YOUR OBJECTIVE:
The records below must be output exactly, with no images carried over.

RECORDS SUPPLIED:
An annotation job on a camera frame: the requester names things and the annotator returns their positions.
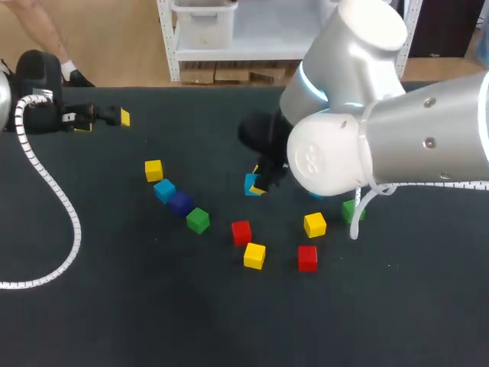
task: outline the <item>blue cube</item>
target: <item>blue cube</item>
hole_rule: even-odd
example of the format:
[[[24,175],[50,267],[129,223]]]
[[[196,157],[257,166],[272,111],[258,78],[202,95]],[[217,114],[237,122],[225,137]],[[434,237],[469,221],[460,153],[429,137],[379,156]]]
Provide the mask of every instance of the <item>blue cube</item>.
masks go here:
[[[175,192],[168,200],[168,206],[180,217],[185,218],[196,208],[193,205],[192,199],[181,191]]]
[[[173,185],[167,178],[154,185],[154,193],[163,204],[168,203],[168,200],[170,200],[175,192],[175,185]]]
[[[244,194],[246,196],[260,196],[259,194],[252,193],[250,191],[257,177],[258,177],[257,174],[246,174],[246,177],[244,178]]]
[[[309,192],[309,195],[310,195],[310,196],[312,196],[312,197],[315,197],[317,200],[323,200],[323,199],[324,199],[324,197],[323,197],[323,196],[321,196],[321,195],[317,195],[317,194],[315,194],[315,193],[311,193],[311,192]]]

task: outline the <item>robot logo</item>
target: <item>robot logo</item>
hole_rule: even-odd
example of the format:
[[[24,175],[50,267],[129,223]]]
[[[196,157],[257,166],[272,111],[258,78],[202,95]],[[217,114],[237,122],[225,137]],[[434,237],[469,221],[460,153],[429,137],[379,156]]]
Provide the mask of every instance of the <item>robot logo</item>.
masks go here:
[[[297,147],[296,166],[304,177],[314,177],[321,174],[324,164],[321,148],[312,141],[305,141]]]

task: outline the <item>cube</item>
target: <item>cube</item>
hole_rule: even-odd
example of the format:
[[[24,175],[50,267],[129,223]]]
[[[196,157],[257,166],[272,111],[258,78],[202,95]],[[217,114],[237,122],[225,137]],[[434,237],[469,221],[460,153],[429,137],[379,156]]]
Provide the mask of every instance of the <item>cube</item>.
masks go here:
[[[199,235],[202,234],[210,225],[209,214],[200,208],[195,208],[186,216],[188,227]]]
[[[144,162],[144,170],[146,171],[147,182],[163,180],[163,165],[160,160]]]
[[[299,246],[299,271],[318,270],[318,252],[315,246]]]
[[[168,200],[170,200],[175,192],[175,185],[173,185],[167,178],[154,185],[154,193],[163,204],[167,204]]]
[[[248,243],[244,252],[243,264],[247,268],[261,270],[265,261],[265,246]]]
[[[257,177],[257,174],[246,174],[246,177],[244,178],[244,194],[246,196],[260,196],[262,193],[264,193],[262,190],[256,188],[254,189],[255,192],[250,191]]]
[[[168,200],[168,206],[181,218],[185,218],[196,208],[190,196],[181,191],[175,192]]]
[[[324,197],[323,197],[323,196],[321,196],[321,195],[317,195],[317,194],[315,194],[315,193],[311,193],[311,192],[309,192],[309,195],[310,195],[310,196],[312,196],[312,197],[314,197],[314,198],[316,198],[317,200],[323,200],[323,199],[324,199]]]
[[[246,246],[251,242],[251,228],[247,220],[232,223],[232,236],[235,240],[235,246]]]
[[[351,224],[351,220],[353,219],[353,215],[355,214],[355,201],[345,201],[342,204],[342,217],[348,224]],[[365,219],[366,212],[365,210],[361,212],[360,220]]]
[[[131,115],[124,109],[121,109],[121,126],[131,126]]]
[[[307,236],[311,239],[326,234],[326,221],[321,213],[309,214],[304,216],[304,229]]]

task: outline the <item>red cube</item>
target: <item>red cube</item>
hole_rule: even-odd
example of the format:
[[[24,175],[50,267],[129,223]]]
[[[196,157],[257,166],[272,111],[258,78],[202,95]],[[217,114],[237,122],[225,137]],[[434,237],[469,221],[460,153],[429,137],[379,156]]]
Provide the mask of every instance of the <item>red cube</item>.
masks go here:
[[[315,246],[299,246],[299,271],[318,270],[318,251]]]
[[[246,246],[251,242],[251,228],[247,220],[232,223],[232,236],[236,246]]]

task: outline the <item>green cube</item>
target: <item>green cube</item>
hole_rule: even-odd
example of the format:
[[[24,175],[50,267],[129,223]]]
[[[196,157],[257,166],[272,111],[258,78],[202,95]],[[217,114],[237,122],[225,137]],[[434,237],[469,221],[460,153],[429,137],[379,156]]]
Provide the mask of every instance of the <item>green cube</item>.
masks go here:
[[[353,219],[353,214],[355,214],[355,201],[350,200],[350,201],[345,201],[342,204],[342,216],[343,219],[348,223],[351,224],[351,220]],[[361,212],[360,215],[360,220],[365,219],[365,210]]]
[[[209,214],[200,208],[195,208],[186,216],[186,224],[195,233],[201,234],[211,225]]]

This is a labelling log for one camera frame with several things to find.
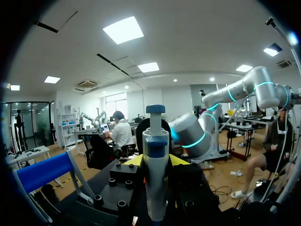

EXERCISE RESULT:
An annotation job on a camera frame: the requester names things and the annotator returns their positions.
task: outline the <item>blue cube</item>
target: <item>blue cube</item>
hole_rule: even-odd
example of the format:
[[[24,175],[50,267],[129,223]]]
[[[196,157],[257,166],[272,111],[258,78],[202,95]],[[217,114],[237,122],[225,137]],[[434,237],[469,221],[460,153],[429,137],[379,156]]]
Provide the mask of every instance of the <item>blue cube</item>.
masks go here:
[[[175,192],[168,200],[168,206],[180,217],[185,218],[196,208],[193,205],[192,199],[181,191]]]
[[[173,185],[167,178],[154,185],[154,193],[163,204],[168,203],[168,200],[170,200],[175,192],[175,185]]]
[[[244,194],[246,196],[260,196],[259,194],[252,193],[250,191],[257,177],[258,177],[257,174],[246,174],[246,177],[244,178]]]
[[[309,192],[309,195],[310,195],[310,196],[312,196],[312,197],[315,197],[317,200],[323,200],[323,199],[324,199],[324,197],[323,197],[323,196],[321,196],[321,195],[317,195],[317,194],[315,194],[315,193],[311,193],[311,192]]]

task: outline the <item>robot logo</item>
target: <item>robot logo</item>
hole_rule: even-odd
example of the format:
[[[24,175],[50,267],[129,223]]]
[[[196,157],[257,166],[272,111],[258,78],[202,95]],[[217,114],[237,122],[225,137]],[[434,237],[469,221],[460,153],[429,137],[379,156]]]
Provide the mask of every instance of the <item>robot logo</item>.
masks go here:
[[[297,147],[296,166],[304,177],[314,177],[321,174],[324,164],[321,148],[312,141],[305,141]]]

task: outline the <item>cube</item>
target: <item>cube</item>
hole_rule: even-odd
example of the format:
[[[24,175],[50,267],[129,223]]]
[[[196,157],[257,166],[272,111],[258,78],[202,95]],[[217,114],[237,122],[225,137]],[[434,237],[469,221],[460,153],[429,137],[379,156]]]
Provide the mask of every instance of the <item>cube</item>.
masks go here:
[[[199,235],[202,234],[210,225],[209,214],[200,208],[195,208],[186,216],[188,227]]]
[[[144,162],[144,170],[146,171],[147,182],[163,180],[163,165],[160,160]]]
[[[299,246],[299,271],[318,270],[318,252],[315,246]]]
[[[168,200],[170,200],[175,192],[175,185],[173,185],[167,178],[154,185],[154,193],[163,204],[167,204]]]
[[[248,243],[244,252],[243,264],[247,268],[261,270],[265,261],[265,246]]]
[[[257,177],[257,174],[246,174],[246,177],[244,178],[244,194],[246,196],[260,196],[262,193],[264,193],[262,190],[256,188],[254,189],[255,192],[250,191]]]
[[[168,200],[168,206],[181,218],[185,218],[196,208],[190,196],[181,191],[175,192]]]
[[[324,197],[323,197],[323,196],[321,196],[321,195],[317,195],[317,194],[315,194],[315,193],[311,193],[311,192],[309,192],[309,195],[310,195],[310,196],[312,196],[312,197],[314,197],[314,198],[316,198],[317,200],[323,200],[323,199],[324,199]]]
[[[246,246],[251,242],[251,228],[247,220],[232,223],[232,236],[235,240],[235,246]]]
[[[351,224],[351,220],[353,219],[353,215],[355,214],[355,201],[345,201],[342,204],[342,217],[348,224]],[[365,219],[366,212],[365,210],[361,212],[360,220]]]
[[[131,115],[124,109],[121,109],[121,126],[131,126]]]
[[[307,236],[311,239],[326,234],[326,221],[321,213],[309,214],[304,216],[304,229]]]

task: outline the <item>red cube</item>
target: <item>red cube</item>
hole_rule: even-odd
example of the format:
[[[24,175],[50,267],[129,223]]]
[[[196,157],[257,166],[272,111],[258,78],[202,95]],[[217,114],[237,122],[225,137]],[[434,237],[469,221],[460,153],[429,137],[379,156]]]
Provide the mask of every instance of the <item>red cube</item>.
masks go here:
[[[315,246],[299,246],[299,271],[318,270],[318,251]]]
[[[246,246],[251,242],[251,228],[247,220],[232,223],[232,236],[236,246]]]

task: outline the <item>green cube</item>
target: <item>green cube</item>
hole_rule: even-odd
example of the format:
[[[24,175],[50,267],[129,223]]]
[[[196,157],[257,166],[272,111],[258,78],[202,95]],[[217,114],[237,122],[225,137]],[[434,237],[469,221],[460,153],[429,137],[379,156]]]
Provide the mask of every instance of the <item>green cube</item>.
masks go here:
[[[353,219],[353,214],[355,214],[355,201],[350,200],[350,201],[345,201],[342,204],[342,216],[343,219],[348,223],[351,224],[351,220]],[[361,212],[360,215],[360,220],[365,219],[365,210]]]
[[[209,214],[200,208],[195,208],[186,216],[186,224],[195,233],[201,234],[211,225]]]

This is a labelling log for one camera frame with several things to find.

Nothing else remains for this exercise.